Five Open Questions in Email
Email is being pulled in all sorts of directions. Here are places in which there will be lots of movement in the next years. They're ranked them by how much they'll affect you as a user.
- Email vs. Facebook: Until recently, all my electronic communication took place in email. Now it's moving away, being replaced by more casual media, like IM, your Facebook wall, Twitter, or SMS. In the future, email could be where snail mail is today: A medium to receive advertising and official stuff.

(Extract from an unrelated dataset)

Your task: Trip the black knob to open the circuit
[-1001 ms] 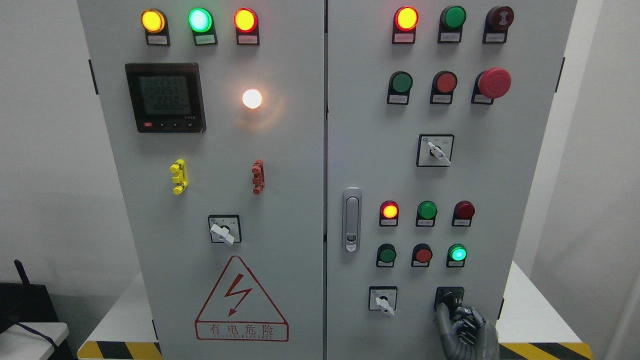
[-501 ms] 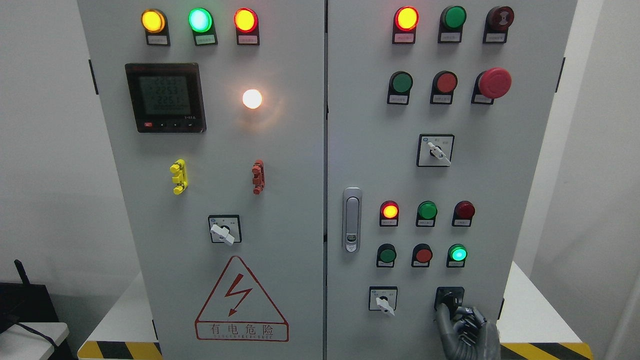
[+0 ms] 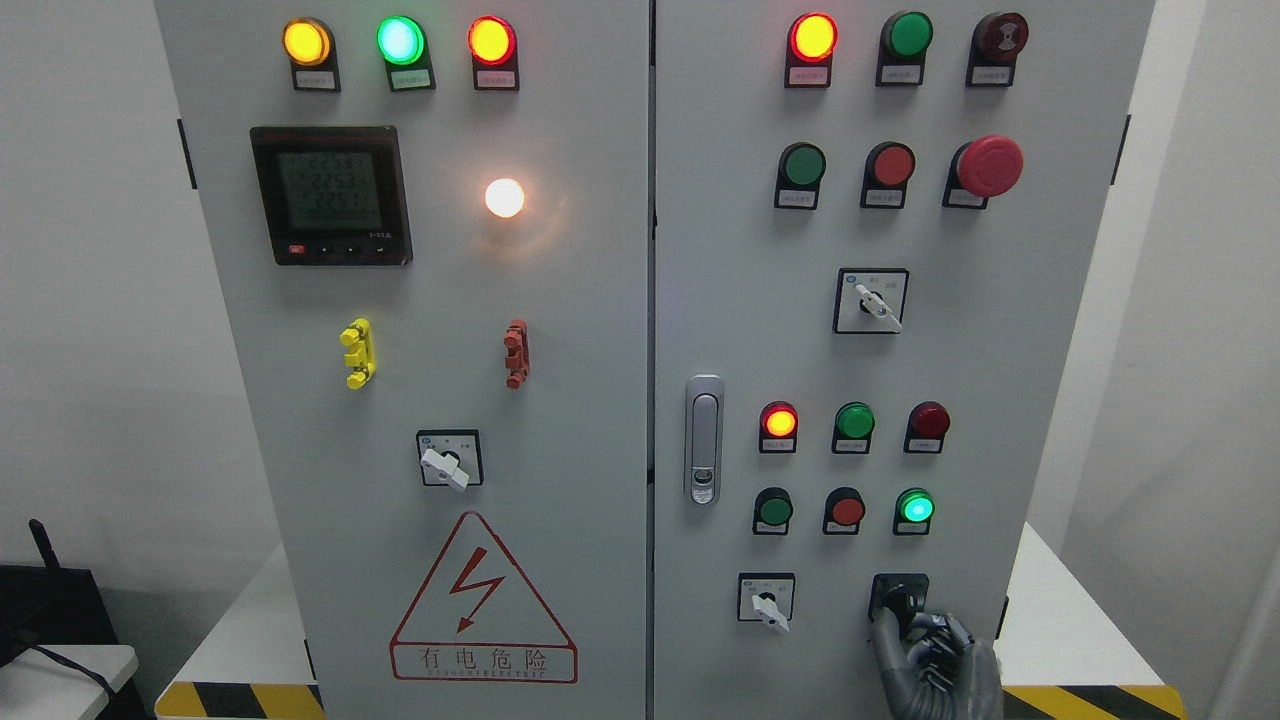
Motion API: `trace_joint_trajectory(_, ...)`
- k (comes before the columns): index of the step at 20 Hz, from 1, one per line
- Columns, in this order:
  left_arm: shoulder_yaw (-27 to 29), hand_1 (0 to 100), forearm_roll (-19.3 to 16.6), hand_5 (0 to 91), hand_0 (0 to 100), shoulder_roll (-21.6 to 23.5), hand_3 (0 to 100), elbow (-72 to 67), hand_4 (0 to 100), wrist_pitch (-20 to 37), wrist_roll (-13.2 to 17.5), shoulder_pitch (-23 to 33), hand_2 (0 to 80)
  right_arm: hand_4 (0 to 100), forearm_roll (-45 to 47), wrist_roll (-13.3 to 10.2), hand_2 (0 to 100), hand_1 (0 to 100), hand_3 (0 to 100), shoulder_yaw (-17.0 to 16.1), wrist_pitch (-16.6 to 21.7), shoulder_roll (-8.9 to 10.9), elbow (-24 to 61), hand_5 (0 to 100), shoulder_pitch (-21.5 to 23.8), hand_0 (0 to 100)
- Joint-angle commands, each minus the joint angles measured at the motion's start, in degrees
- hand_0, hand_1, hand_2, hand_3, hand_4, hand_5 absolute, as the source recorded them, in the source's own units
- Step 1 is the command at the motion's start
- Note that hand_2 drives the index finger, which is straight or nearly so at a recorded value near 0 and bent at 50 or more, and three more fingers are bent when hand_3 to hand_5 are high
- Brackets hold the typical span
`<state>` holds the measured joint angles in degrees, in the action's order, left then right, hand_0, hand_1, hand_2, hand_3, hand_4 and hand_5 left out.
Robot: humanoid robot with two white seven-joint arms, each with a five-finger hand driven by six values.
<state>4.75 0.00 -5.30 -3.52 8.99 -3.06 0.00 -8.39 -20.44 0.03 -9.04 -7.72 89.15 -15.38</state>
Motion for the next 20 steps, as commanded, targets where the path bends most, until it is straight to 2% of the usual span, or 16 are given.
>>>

But there's an alternate world in which your email client could once again becomes your hub, by pulling in data from all these sources and displaying it in a sensible fashion. - Folders vs. Tasks vs. People: 10 years from now, will you still be organizing your email in folders that you manually create? Or will your email be automatically organized around tasks, or even better, around people who are important to you and their profiles? It's clear that the "move to folders, sort by arrival time" system is broken - what will step into its place?
- Is search good enough? With the arrival of fast full-text indexes, email search sucks a little bit less than it used to. But there's still no PageRank-type magic to help you find those emails you're looking for. Hopefully, there will be smarter email search that learns from my search patterns (e.g. you might search twice a week for the same email that contains a password you can't remember) or understands the meaning behind your queries.
- Does email need Artificial Intelligence? In the AI / machine learning / natural language community, there's been tons of research on making email smarter. We've looked into automatically summarizing email, predicting whether it needs a reply, generating a reply automatically, and clustering or automatically foldering emails to your heart's desire. Most of this stuff already works reasonably well, but no one has bothered to implement it in a consumer product. AI-based spam filtering is the norm today. Five years from now, are we going to be using intelligent email agents? Or are consumers not going to trust these helpers?
- Little guys vs. the big guys: Email is hot again. Companies like Xobni, Xoopit, Zenbe, or Orgoo are being started, some with serious funding. On the other hand, established players like Microsoft, Google, and Yahoo are launching new features and opening up access to their data. Big players have traditionally been making slow incremental progress. It will be interesting to see if they can evolve their products more quickly and bring them to users faster than the little guys ever could.
This entry was inspired by discussions at the AAAI Enhanced Messaging Workshop in Chicago.